Task objective
The answer should be one number: how many lines in the records below contain the word "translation".

Working data
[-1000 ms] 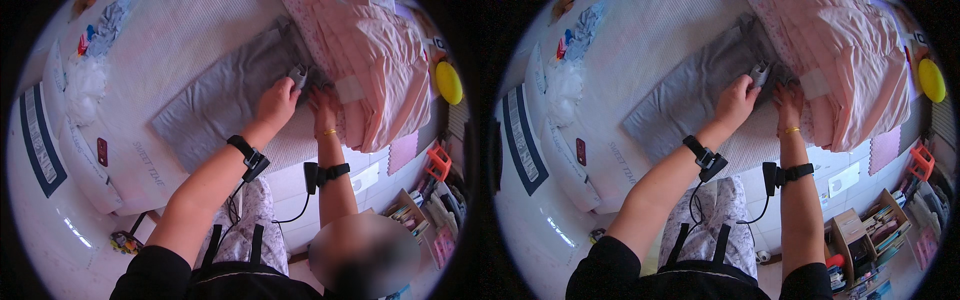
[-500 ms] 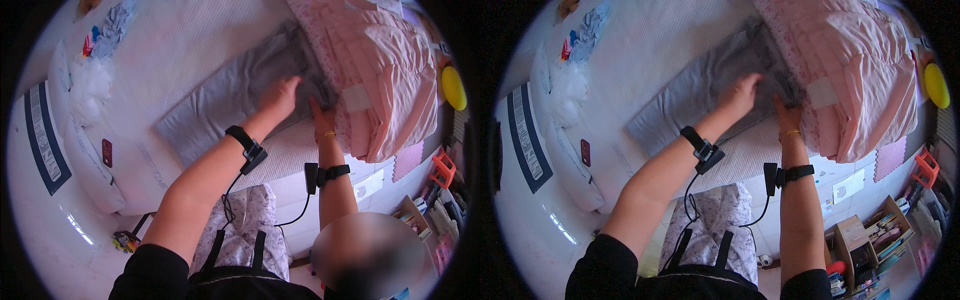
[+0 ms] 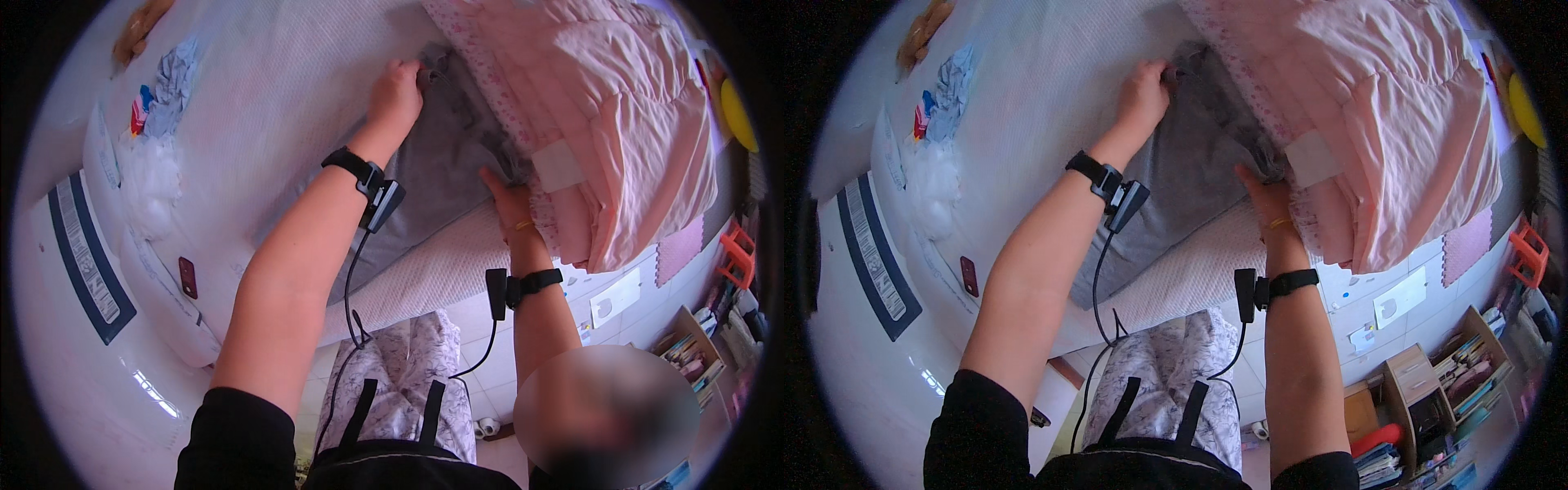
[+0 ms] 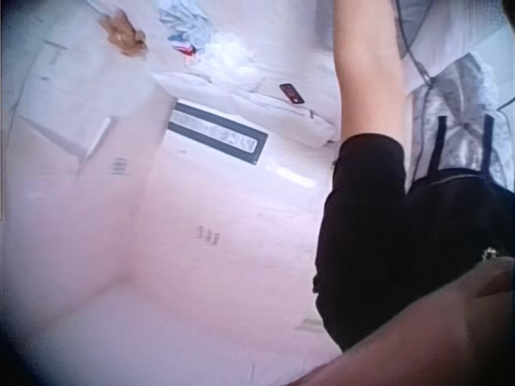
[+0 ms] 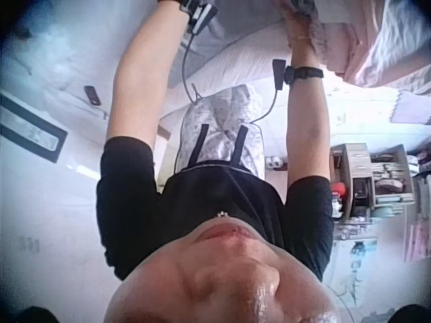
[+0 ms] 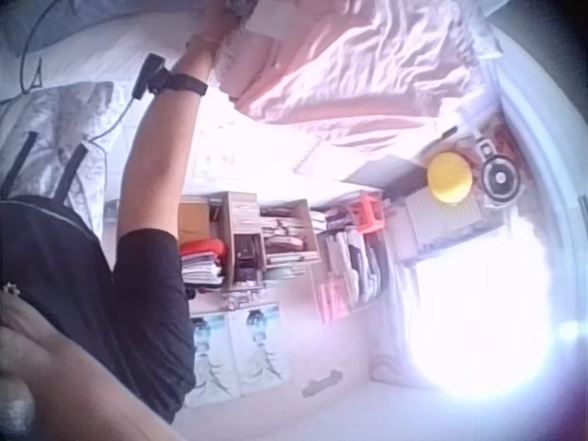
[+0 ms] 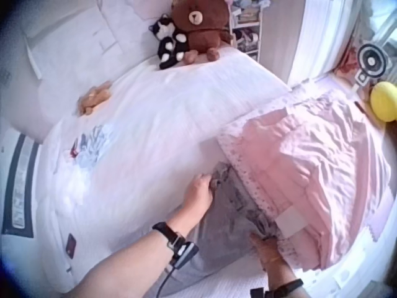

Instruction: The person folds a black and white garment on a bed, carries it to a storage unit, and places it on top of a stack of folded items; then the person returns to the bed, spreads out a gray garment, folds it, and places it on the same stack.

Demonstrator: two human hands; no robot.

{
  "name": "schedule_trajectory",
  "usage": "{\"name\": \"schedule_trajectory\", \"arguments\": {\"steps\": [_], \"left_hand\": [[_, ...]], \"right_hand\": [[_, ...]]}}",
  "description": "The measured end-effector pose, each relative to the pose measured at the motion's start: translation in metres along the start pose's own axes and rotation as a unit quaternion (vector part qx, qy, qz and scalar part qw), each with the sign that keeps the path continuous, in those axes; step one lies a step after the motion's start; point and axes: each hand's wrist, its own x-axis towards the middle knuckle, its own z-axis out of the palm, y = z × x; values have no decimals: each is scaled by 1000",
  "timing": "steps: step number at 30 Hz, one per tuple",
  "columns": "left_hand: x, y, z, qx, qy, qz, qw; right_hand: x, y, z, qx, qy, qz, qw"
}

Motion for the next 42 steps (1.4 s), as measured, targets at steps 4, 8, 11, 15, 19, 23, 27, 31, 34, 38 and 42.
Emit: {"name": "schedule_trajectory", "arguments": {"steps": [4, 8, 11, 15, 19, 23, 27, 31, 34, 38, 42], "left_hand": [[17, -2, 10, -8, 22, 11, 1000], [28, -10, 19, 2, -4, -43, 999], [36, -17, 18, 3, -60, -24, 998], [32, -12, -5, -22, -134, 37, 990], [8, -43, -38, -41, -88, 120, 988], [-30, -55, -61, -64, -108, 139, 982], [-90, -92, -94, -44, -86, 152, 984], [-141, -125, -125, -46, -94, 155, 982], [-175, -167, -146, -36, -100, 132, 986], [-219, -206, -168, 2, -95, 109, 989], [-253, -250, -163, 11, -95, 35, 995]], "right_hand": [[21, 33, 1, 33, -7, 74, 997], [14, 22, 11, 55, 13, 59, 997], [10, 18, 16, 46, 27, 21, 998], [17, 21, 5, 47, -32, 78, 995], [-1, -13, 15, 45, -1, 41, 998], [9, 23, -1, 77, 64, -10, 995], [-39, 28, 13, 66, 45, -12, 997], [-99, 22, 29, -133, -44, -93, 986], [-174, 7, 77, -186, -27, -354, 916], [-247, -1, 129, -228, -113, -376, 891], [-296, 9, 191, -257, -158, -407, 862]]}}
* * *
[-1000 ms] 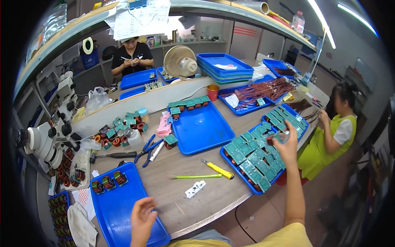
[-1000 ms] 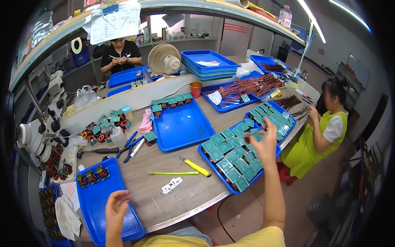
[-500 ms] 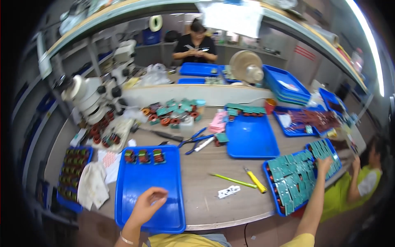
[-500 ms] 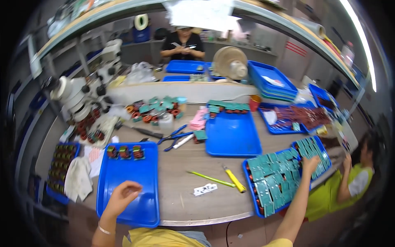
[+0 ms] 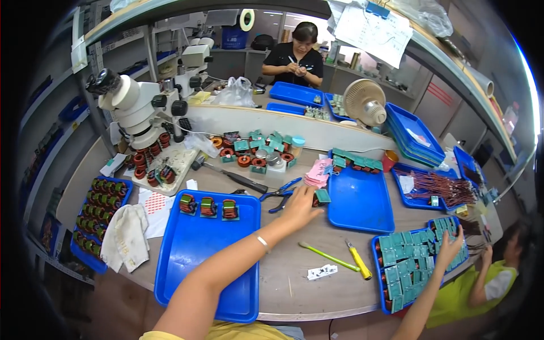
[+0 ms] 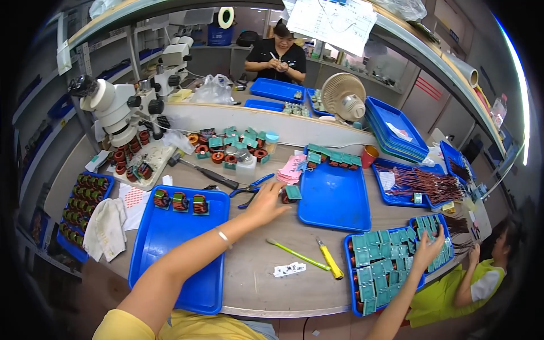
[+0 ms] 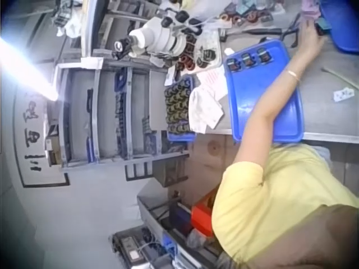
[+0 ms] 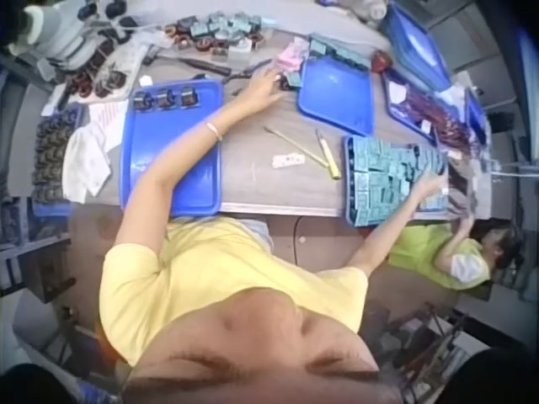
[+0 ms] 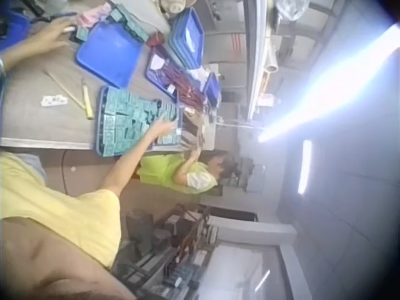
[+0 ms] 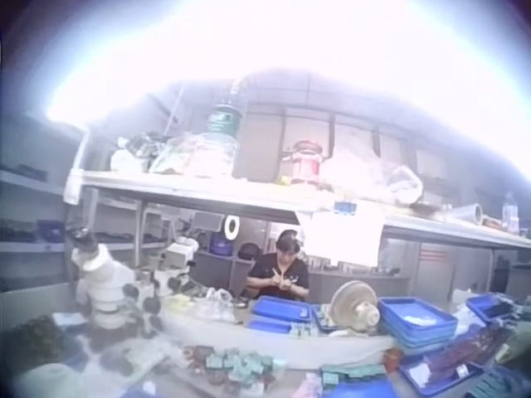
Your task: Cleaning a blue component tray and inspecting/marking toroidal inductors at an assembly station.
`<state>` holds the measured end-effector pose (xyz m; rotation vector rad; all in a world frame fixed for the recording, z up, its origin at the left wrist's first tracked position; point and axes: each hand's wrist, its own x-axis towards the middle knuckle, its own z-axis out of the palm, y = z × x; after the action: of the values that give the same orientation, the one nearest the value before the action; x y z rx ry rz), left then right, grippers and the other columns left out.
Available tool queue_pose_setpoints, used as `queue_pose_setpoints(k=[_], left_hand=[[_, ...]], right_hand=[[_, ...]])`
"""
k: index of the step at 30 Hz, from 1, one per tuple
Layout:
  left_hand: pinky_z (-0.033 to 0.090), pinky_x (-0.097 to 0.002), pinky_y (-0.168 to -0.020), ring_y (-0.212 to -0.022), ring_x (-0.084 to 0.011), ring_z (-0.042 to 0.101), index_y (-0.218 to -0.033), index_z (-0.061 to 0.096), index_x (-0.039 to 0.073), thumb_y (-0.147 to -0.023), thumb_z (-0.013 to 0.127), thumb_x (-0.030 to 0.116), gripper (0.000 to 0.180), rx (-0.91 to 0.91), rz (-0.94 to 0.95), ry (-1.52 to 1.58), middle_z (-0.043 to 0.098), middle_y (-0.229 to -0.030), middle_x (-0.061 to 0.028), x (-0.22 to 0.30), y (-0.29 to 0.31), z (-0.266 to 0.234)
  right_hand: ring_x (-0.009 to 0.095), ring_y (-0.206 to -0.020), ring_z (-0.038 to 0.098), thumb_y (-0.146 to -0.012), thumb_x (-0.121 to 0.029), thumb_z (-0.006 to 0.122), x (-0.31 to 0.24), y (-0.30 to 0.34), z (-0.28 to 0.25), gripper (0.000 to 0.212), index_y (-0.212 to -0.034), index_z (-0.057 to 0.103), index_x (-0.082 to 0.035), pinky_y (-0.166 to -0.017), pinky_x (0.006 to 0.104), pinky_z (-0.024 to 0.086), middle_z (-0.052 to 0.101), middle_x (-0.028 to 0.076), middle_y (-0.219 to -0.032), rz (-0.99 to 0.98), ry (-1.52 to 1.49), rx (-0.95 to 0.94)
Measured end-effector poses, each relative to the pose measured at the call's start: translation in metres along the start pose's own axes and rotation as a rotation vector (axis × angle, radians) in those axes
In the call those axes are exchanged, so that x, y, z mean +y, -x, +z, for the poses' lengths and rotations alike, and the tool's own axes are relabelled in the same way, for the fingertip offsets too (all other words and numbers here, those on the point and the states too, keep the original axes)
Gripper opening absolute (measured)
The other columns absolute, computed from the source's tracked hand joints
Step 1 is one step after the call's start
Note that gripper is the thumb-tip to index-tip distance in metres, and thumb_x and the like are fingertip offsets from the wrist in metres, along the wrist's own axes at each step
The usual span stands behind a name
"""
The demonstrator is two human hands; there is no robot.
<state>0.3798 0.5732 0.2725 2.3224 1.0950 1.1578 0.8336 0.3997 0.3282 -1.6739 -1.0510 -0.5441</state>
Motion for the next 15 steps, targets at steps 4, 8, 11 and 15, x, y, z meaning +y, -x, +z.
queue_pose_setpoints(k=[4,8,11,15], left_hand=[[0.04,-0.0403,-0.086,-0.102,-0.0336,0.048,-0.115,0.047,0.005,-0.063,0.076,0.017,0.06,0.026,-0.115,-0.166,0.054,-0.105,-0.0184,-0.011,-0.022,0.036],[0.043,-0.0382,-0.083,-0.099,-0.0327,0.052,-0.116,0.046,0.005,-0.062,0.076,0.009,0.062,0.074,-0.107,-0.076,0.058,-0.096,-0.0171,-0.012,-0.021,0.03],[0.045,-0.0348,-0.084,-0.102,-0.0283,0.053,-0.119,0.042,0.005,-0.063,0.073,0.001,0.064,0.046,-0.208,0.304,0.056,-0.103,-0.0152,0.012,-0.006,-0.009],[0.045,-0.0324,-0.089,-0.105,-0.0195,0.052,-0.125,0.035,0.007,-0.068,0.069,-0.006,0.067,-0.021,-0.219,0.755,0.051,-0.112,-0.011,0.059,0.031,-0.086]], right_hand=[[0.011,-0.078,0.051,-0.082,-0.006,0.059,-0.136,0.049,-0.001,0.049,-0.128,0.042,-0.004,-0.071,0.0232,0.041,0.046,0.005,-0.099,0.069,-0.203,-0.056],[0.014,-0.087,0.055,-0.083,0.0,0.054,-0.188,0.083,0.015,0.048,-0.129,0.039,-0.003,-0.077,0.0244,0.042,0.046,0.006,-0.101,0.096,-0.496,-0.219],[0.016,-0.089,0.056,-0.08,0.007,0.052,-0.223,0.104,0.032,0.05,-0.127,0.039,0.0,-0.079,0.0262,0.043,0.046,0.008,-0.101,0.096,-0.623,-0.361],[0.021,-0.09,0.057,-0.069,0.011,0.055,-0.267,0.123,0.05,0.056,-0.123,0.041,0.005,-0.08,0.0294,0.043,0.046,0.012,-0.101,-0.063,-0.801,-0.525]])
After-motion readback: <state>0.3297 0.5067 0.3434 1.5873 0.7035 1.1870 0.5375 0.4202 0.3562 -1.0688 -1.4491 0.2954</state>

Answer area
2